GIVEN MATERIAL:
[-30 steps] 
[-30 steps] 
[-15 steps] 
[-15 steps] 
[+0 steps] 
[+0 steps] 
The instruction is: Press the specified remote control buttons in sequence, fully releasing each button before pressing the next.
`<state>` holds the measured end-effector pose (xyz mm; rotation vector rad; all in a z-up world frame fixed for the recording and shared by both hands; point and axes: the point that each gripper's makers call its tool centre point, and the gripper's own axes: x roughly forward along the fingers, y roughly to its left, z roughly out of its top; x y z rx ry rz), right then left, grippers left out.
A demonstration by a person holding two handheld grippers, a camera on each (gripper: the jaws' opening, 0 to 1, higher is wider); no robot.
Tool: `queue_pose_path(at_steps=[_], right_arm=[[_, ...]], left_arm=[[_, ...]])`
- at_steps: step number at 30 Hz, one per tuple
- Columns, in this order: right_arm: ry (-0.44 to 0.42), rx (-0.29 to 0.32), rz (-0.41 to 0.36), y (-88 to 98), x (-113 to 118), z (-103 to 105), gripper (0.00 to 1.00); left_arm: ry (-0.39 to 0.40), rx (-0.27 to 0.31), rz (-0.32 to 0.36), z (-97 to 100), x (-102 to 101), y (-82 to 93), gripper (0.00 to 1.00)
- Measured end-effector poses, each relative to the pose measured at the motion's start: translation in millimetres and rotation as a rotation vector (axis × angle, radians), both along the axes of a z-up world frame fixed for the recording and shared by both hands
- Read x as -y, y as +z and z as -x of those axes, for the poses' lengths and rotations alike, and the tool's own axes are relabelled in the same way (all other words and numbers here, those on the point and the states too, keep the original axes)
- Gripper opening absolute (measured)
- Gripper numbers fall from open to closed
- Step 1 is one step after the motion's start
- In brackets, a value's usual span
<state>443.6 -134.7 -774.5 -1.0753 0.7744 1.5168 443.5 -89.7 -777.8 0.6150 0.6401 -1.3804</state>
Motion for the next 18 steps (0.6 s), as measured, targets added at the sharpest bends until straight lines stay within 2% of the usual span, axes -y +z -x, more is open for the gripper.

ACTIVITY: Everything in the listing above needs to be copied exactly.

SOLVED EXERCISE:
[-30 steps] 
[-30 steps] 
[-15 steps] 
[-15 steps] 
[+0 steps] 
[+0 steps] 
The instruction is: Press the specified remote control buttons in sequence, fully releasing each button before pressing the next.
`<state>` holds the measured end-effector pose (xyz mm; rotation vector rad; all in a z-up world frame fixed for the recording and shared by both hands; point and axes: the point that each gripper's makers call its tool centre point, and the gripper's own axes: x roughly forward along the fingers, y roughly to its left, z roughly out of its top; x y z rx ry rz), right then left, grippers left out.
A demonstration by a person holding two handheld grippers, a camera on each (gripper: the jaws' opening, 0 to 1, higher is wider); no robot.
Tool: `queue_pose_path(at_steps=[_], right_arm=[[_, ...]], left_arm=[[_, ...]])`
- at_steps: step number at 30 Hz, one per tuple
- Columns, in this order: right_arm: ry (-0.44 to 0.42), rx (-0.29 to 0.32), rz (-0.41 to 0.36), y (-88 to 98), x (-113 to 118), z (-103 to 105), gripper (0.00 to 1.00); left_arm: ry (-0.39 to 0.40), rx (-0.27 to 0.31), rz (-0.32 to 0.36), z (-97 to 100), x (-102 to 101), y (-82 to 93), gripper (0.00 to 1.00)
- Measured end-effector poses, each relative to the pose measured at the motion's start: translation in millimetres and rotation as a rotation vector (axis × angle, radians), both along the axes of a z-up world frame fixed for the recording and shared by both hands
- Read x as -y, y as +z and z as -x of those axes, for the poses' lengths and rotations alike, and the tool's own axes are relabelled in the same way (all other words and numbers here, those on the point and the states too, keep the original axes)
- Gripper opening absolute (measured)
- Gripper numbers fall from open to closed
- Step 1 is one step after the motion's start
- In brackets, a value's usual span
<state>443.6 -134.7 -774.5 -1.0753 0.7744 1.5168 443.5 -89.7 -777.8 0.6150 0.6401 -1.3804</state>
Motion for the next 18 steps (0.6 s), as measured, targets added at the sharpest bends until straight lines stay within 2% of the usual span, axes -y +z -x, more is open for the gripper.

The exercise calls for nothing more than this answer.